## INSTRUCTIONS TO FOLLOW
Beginning at the line containing "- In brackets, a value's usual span", repeat each line below exactly up to and including the line containing "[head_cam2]". Do not repeat the pictures.

## RECORDED INFORMATION
——————————
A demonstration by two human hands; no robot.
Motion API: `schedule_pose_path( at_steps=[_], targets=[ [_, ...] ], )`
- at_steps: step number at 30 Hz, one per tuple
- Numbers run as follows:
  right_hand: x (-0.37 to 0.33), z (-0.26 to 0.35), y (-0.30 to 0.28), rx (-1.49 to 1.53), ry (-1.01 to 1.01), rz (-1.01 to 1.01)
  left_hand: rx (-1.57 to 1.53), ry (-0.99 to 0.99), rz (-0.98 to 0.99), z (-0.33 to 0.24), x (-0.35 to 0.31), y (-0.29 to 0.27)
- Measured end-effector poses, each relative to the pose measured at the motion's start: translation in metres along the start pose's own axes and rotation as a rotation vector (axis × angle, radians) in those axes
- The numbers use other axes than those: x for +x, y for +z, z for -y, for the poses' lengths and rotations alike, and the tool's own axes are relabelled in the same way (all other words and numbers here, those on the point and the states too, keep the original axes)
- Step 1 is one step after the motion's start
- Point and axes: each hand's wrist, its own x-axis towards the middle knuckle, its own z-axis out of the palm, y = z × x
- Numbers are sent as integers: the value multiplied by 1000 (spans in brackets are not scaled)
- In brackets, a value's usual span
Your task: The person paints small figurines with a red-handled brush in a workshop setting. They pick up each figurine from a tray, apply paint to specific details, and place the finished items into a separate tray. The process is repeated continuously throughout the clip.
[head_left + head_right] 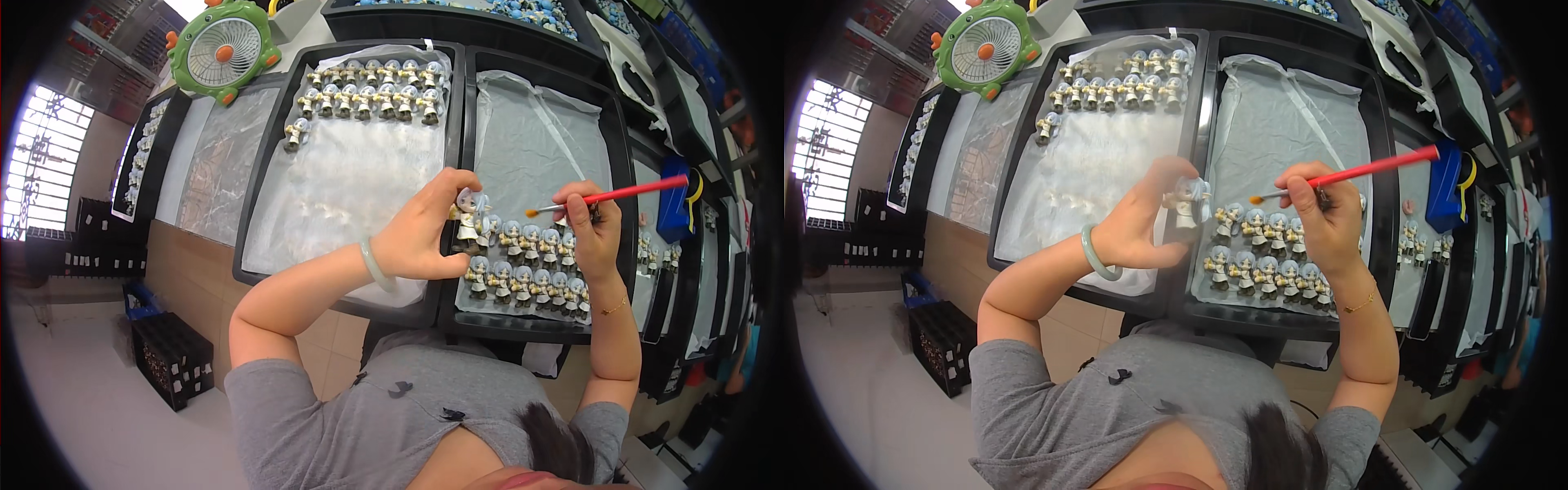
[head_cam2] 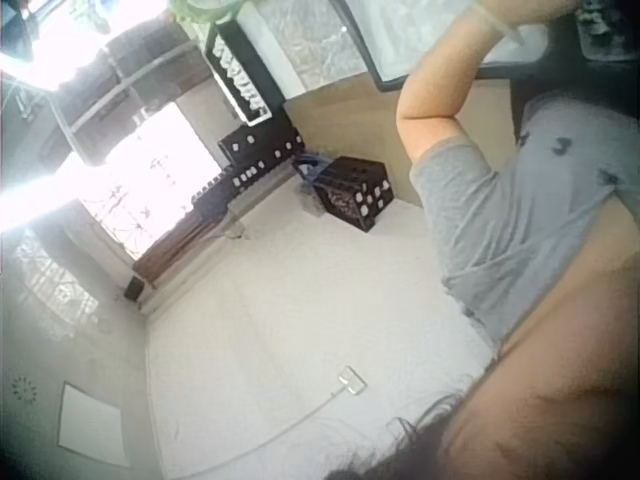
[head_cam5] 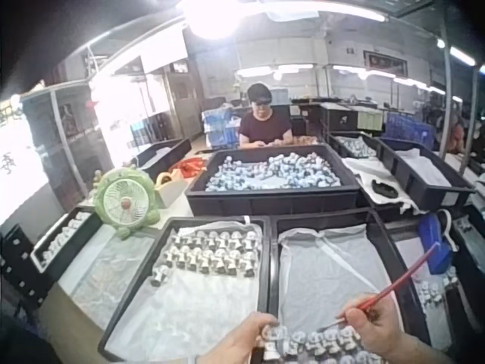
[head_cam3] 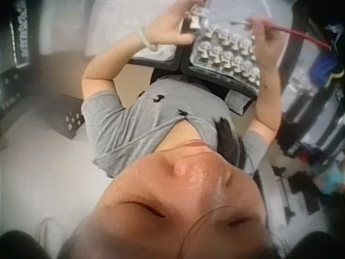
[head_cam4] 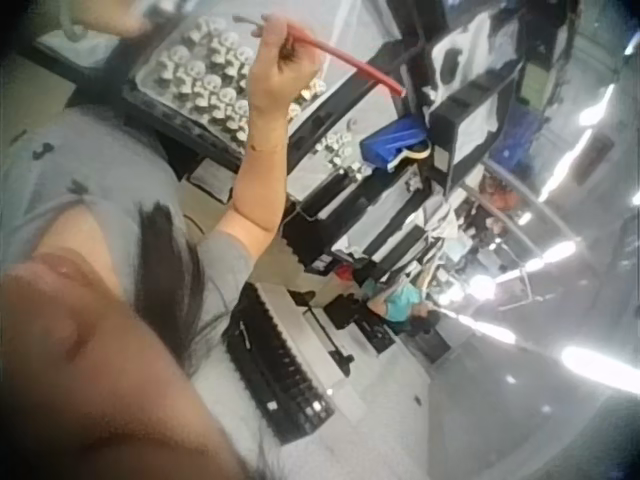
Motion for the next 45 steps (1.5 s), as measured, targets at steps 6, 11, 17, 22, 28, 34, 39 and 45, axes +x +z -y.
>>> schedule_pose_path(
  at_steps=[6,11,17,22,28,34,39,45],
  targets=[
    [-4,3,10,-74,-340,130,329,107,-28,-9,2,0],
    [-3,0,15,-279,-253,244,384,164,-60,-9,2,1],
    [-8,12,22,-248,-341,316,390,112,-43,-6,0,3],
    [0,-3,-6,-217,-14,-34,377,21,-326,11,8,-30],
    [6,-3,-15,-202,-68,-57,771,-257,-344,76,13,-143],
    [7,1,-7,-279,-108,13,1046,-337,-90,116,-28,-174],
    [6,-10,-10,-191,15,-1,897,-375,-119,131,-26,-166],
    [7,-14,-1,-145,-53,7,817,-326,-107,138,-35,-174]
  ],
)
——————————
## ANSWER FOR THE TASK
- In brackets, a value's usual span
Your task: The person paints small figurines with a red-handled brush in a workshop setting. They pick up each figurine from a tray, apply paint to specific details, and place the finished items into a separate tray. The process is repeated continuously throughout the clip.
[head_left + head_right] 
[head_cam2] 

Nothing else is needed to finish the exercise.